Records drawn from a dataset:
-- -- --

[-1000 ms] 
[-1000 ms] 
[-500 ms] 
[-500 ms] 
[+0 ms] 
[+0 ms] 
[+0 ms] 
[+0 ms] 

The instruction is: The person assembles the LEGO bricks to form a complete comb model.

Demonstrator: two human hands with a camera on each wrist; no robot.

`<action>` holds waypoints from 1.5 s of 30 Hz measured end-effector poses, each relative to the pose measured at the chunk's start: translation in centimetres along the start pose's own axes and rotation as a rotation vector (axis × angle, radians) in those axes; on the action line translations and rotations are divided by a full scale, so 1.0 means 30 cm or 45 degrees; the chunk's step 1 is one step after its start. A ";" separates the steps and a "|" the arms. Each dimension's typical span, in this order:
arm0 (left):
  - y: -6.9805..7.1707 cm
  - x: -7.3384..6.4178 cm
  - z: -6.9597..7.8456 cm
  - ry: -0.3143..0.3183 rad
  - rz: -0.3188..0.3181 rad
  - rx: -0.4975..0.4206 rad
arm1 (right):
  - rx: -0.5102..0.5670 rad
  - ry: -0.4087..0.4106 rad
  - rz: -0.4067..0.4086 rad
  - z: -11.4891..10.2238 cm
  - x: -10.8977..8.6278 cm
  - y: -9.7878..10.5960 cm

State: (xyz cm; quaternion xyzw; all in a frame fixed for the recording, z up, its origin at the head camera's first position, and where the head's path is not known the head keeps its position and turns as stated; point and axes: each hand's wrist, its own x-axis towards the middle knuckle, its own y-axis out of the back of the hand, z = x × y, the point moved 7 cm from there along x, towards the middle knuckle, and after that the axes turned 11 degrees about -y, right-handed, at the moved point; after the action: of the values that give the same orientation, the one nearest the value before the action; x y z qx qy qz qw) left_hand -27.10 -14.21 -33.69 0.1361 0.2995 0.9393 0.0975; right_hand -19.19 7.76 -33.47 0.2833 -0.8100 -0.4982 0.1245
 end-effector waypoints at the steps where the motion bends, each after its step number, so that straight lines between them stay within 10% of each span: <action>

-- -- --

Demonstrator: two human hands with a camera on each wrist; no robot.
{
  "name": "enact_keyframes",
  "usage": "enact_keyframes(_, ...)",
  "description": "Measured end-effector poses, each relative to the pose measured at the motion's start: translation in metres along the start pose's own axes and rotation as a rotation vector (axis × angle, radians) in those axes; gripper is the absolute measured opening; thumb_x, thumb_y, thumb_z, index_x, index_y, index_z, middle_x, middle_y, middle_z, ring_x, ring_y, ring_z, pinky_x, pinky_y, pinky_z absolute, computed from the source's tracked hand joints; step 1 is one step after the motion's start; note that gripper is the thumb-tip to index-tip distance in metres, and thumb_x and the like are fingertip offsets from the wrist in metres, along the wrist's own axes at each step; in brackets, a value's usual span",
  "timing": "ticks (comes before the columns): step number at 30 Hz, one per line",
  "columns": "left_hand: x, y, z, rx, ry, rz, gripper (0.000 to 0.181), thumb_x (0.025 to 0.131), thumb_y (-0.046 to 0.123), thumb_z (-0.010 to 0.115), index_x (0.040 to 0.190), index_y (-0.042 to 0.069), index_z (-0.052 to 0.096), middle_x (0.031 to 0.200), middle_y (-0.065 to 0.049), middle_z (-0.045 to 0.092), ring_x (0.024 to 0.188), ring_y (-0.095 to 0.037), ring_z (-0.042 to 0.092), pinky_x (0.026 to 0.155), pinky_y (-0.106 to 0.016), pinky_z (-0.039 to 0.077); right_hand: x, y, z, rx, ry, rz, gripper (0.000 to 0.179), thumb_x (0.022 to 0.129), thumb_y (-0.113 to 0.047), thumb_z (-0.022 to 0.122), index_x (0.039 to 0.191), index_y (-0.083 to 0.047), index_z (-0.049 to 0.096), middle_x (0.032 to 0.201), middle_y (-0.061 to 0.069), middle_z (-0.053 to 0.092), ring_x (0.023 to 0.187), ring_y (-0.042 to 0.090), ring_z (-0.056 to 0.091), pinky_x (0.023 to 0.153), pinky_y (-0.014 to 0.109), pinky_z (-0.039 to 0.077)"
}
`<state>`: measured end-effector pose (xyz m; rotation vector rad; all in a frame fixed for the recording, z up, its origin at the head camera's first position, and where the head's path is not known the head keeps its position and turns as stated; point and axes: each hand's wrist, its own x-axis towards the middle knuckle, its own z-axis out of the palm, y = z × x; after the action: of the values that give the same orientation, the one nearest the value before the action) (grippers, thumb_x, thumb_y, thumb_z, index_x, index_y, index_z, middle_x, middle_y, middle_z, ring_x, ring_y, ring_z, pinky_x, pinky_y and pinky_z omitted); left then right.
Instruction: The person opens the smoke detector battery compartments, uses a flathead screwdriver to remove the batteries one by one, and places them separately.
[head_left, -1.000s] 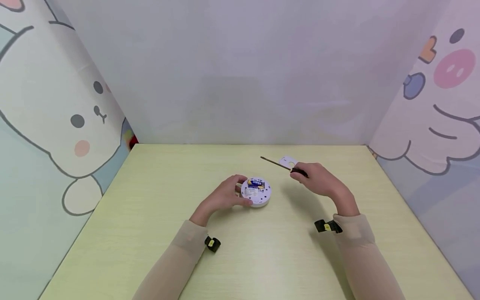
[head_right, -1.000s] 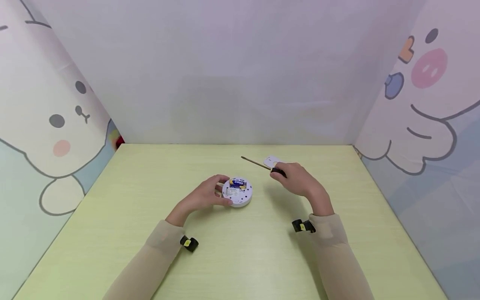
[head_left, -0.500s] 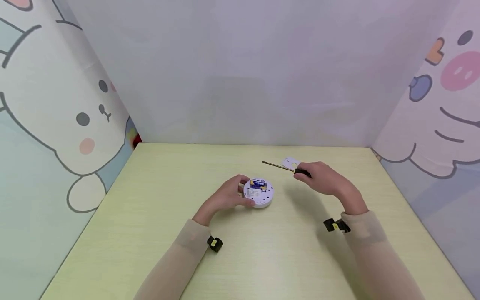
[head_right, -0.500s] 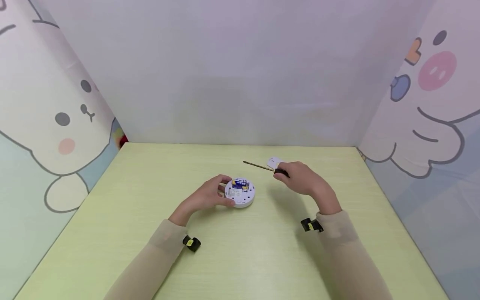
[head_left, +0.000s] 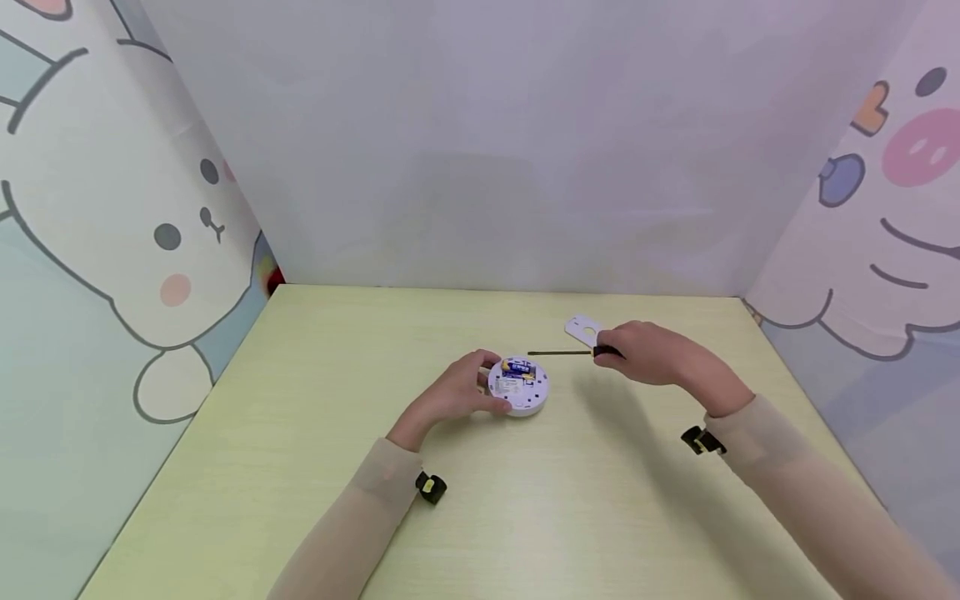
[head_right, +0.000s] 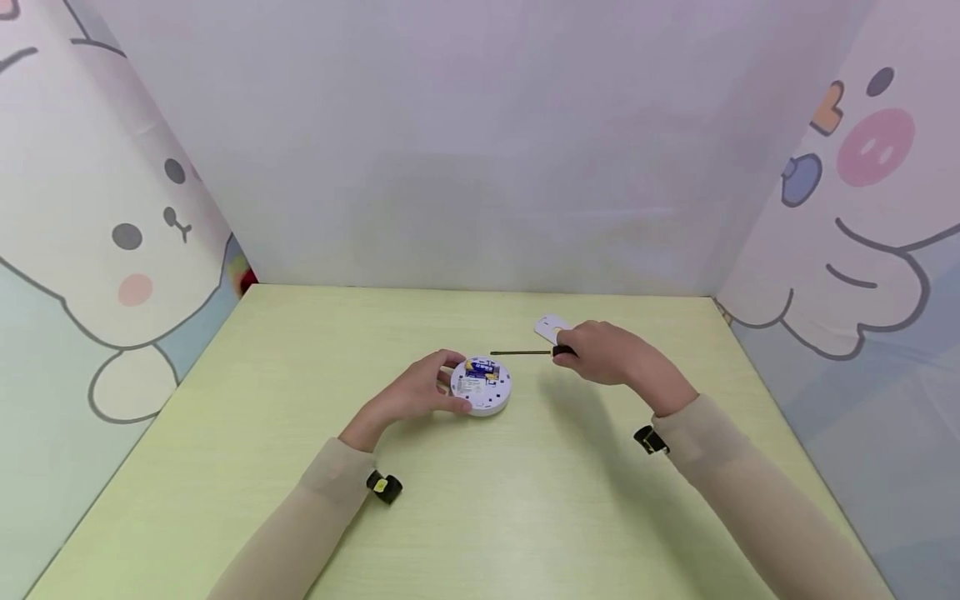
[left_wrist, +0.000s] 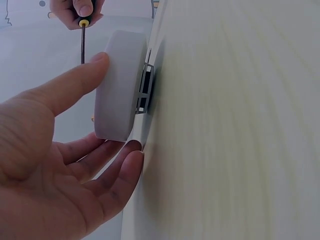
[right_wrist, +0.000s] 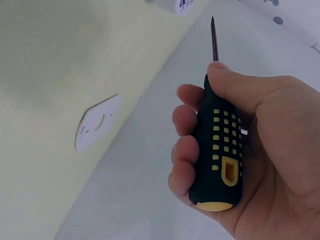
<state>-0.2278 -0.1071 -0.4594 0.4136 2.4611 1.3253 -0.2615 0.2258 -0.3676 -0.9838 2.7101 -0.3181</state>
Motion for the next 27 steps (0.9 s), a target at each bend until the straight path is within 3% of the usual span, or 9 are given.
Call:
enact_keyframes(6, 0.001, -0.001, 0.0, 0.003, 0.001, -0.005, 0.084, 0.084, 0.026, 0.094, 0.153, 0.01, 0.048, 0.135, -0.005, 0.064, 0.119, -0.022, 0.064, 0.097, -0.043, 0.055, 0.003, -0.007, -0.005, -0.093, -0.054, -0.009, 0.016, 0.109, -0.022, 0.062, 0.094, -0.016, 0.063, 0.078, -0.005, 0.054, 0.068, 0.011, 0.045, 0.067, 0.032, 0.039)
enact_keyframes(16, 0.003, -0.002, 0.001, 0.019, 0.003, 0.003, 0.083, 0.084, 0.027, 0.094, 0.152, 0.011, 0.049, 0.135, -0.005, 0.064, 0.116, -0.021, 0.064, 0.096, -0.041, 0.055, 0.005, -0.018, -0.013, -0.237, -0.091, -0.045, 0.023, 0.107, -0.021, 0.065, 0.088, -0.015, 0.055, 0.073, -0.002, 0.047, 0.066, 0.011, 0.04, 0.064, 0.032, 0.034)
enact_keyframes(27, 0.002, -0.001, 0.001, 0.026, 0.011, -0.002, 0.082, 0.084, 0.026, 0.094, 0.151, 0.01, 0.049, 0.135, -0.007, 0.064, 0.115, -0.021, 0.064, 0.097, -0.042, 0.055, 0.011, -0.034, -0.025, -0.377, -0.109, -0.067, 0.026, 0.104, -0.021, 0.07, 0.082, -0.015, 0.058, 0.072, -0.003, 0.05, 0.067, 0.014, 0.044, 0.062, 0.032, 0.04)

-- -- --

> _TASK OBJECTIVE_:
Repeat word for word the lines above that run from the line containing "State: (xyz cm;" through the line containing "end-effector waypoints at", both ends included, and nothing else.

> _RESPONSE AREA_:
State: (xyz cm; quaternion xyzw; all in a frame fixed for the recording, z up, its origin at the head camera's first position, and where the head's path is not known the head keeps its position and turns as stated; point and axes: each hand's wrist, its own x-axis towards the middle knuckle, its own y-axis out of the back of the hand, z = x × y, the point moved 7 cm from there along x, towards the middle knuckle, and after that the axes turned 11 degrees about -y, right-handed, at the moved point; after the action: of the values that give the same orientation, the one nearest the value before the action; x y z qx qy qz qw) left_hand -27.10 -14.21 -33.69 0.1361 0.2995 0.9393 0.0975; right_hand -19.19 7.76 -33.47 0.2833 -0.8100 -0.4982 0.1245
 end-effector waypoints at the steps where the motion bends, each after its step number, so that straight lines between them stay within 10% of each span: <action>

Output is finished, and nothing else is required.